Task to complete: Every record below is to be restated word for word.
== Segment start ==
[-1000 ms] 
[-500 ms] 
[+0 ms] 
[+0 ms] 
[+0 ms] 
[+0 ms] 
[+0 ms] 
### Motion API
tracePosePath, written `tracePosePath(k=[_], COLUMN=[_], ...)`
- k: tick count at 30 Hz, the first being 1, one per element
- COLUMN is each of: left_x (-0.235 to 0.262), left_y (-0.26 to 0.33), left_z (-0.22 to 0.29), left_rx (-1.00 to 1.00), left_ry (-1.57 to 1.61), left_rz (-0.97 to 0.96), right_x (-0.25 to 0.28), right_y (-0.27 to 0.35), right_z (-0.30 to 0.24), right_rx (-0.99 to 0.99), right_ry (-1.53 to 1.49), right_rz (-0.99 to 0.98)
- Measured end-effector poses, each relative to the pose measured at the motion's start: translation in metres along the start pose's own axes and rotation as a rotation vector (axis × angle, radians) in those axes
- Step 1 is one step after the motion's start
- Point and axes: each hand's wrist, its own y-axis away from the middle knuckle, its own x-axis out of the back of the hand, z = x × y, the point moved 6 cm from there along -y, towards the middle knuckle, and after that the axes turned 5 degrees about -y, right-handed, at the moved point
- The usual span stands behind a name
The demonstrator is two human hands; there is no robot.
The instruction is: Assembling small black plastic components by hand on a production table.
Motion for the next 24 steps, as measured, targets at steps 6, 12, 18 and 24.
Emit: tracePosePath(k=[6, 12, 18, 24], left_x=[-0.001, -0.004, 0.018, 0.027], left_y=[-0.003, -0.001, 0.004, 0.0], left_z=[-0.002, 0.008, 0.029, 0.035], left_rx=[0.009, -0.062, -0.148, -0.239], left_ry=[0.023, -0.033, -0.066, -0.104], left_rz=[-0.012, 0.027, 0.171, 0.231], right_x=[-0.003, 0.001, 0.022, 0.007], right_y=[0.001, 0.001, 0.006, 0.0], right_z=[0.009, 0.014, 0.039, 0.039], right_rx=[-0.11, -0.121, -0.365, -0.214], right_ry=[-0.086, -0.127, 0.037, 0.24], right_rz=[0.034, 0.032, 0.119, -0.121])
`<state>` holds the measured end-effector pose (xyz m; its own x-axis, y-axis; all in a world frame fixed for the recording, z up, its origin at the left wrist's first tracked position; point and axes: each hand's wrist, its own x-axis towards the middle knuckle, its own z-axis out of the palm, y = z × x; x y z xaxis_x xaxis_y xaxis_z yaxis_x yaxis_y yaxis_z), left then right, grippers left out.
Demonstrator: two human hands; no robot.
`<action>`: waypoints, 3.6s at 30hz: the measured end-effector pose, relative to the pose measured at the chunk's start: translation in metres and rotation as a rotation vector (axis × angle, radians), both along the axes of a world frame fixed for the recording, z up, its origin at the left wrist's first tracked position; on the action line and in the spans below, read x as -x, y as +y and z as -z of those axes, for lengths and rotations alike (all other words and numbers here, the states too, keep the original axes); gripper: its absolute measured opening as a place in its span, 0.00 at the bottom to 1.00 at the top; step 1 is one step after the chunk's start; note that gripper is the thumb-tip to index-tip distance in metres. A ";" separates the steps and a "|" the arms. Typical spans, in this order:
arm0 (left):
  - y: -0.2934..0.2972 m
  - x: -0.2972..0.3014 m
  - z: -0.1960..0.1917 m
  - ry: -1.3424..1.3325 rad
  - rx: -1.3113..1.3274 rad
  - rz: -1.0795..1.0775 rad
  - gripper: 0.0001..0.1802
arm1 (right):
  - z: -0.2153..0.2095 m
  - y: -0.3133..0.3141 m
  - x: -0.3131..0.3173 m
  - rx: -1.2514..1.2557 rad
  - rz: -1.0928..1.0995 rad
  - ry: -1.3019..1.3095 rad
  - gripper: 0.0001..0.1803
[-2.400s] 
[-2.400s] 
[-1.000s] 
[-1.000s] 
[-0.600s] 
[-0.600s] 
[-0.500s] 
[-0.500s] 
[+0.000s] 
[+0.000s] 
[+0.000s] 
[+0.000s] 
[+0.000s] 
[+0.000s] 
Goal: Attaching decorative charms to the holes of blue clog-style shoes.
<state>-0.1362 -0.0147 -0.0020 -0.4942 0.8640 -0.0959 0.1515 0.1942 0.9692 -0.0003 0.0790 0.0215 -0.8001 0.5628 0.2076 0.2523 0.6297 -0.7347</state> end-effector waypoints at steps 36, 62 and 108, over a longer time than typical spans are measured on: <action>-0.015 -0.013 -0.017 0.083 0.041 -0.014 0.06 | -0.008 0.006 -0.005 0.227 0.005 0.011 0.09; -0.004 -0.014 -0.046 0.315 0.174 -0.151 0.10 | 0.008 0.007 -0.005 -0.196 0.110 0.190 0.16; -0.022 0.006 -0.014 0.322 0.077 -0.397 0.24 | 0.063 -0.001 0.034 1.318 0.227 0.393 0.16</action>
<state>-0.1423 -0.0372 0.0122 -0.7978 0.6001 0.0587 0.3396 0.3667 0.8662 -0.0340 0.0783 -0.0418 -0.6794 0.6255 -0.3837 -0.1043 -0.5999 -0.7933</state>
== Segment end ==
Solution:
[-1000 ms] 
[-500 ms] 
[+0 ms] 
[+0 ms] 
[+0 ms] 
[+0 ms] 
[+0 ms] 
### Motion API
tracePosePath, written `tracePosePath(k=[_], COLUMN=[_], ...)`
- k: tick count at 30 Hz, the first being 1, one per element
- COLUMN is each of: left_x (-0.235 to 0.262), left_y (-0.26 to 0.33), left_z (-0.22 to 0.29), left_rx (-1.00 to 1.00), left_ry (-1.57 to 1.61), left_rz (-0.97 to 0.96), right_x (-0.25 to 0.28), right_y (-0.27 to 0.35), right_z (-0.30 to 0.24), right_rx (-0.99 to 0.99), right_ry (-1.53 to 1.49), right_rz (-0.99 to 0.98)
- Measured end-effector poses, each relative to the pose measured at the motion's start: translation in metres along the start pose's own axes and rotation as a rotation vector (axis × angle, radians) in those axes
- Step 1 is one step after the motion's start
- Point and axes: each hand's wrist, its own y-axis away from the middle knuckle, its own x-axis out of the back of the hand, z = x × y, the point moved 6 cm from there along -y, towards the middle knuckle, and after that the axes turned 5 degrees about -y, right-handed, at the moved point
- The usual span stands behind a name
The demonstrator is two human hands; there is no robot.
The instruction is: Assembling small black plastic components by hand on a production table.
Motion for the next 24 steps, as measured, targets at steps 6, 12, 18 and 24.
Emit: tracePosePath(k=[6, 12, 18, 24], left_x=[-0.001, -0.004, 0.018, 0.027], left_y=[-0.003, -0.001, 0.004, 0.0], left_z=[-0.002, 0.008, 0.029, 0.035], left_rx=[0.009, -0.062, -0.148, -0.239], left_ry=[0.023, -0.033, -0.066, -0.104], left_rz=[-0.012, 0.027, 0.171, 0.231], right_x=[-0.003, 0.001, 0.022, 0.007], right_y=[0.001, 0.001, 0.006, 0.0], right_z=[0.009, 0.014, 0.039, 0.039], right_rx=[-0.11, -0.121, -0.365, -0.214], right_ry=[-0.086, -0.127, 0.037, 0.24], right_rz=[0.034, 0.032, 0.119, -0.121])
`<state>` holds the measured end-effector pose (xyz m; its own x-axis, y-axis; all in a world frame fixed for the recording, z up, its origin at the left wrist's first tracked position; point and axes: each hand's wrist, its own x-axis towards the middle knuckle, its own z-axis out of the palm, y = z × x; x y z xaxis_x xaxis_y xaxis_z yaxis_x yaxis_y yaxis_z), left then right, grippers left out.
Demonstrator: two human hands; no robot.
`<action>`: waypoints, 3.6s at 30hz: the measured end-effector pose, relative to the pose measured at the chunk's start: translation in metres and rotation as a rotation vector (axis × angle, radians), both along the axes of a world frame fixed for the recording, z up, its origin at the left wrist's first tracked position; on the action line and in the spans below, read x as -x, y as +y and z as -z of those axes, for lengths and rotations alike (all other words and numbers here, the states too, keep the original axes); gripper: its absolute measured opening as a place in its span, 0.00 at the bottom to 1.00 at the top; step 1 is one step after the chunk's start; note that gripper is the thumb-tip to index-tip distance in metres. A ";" separates the steps and a "|" the arms. Typical spans, in this order:
arm0 (left):
  - y: -0.2934..0.2972 m
  - x: -0.2972..0.3014 m
  - z: -0.1960..0.1917 m
  - ry: -1.3424..1.3325 rad
  - rx: -1.3113..1.3274 rad
  - rz: -1.0795..1.0775 rad
  - gripper: 0.0001..0.1802
arm1 (right):
  - z: -0.2153..0.2095 m
  - y: -0.3133..0.3141 m
  - x: -0.3131..0.3173 m
  - rx: -1.2514..1.2557 rad
  - rz: -1.0928..1.0995 rad
  - ry: -1.3019..1.3095 rad
  - gripper: 0.0001..0.1803
[-2.400s] 
[-2.400s] 
[-1.000s] 
[-1.000s] 
[-0.600s] 
[-0.600s] 
[-0.500s] 
[-0.500s] 
[+0.000s] 
[+0.000s] 
[+0.000s] 
[+0.000s] 
[+0.000s] 
[+0.000s] 
Goal: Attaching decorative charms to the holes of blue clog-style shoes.
<state>-0.1362 -0.0147 -0.0020 -0.4942 0.8640 -0.0959 0.1515 0.1942 0.9692 -0.0003 0.0790 0.0215 -0.8001 0.5628 0.2076 0.2523 0.6297 -0.7347</state> end-effector waypoints at steps 36, 62 and 108, over a longer time than typical spans are measured on: <action>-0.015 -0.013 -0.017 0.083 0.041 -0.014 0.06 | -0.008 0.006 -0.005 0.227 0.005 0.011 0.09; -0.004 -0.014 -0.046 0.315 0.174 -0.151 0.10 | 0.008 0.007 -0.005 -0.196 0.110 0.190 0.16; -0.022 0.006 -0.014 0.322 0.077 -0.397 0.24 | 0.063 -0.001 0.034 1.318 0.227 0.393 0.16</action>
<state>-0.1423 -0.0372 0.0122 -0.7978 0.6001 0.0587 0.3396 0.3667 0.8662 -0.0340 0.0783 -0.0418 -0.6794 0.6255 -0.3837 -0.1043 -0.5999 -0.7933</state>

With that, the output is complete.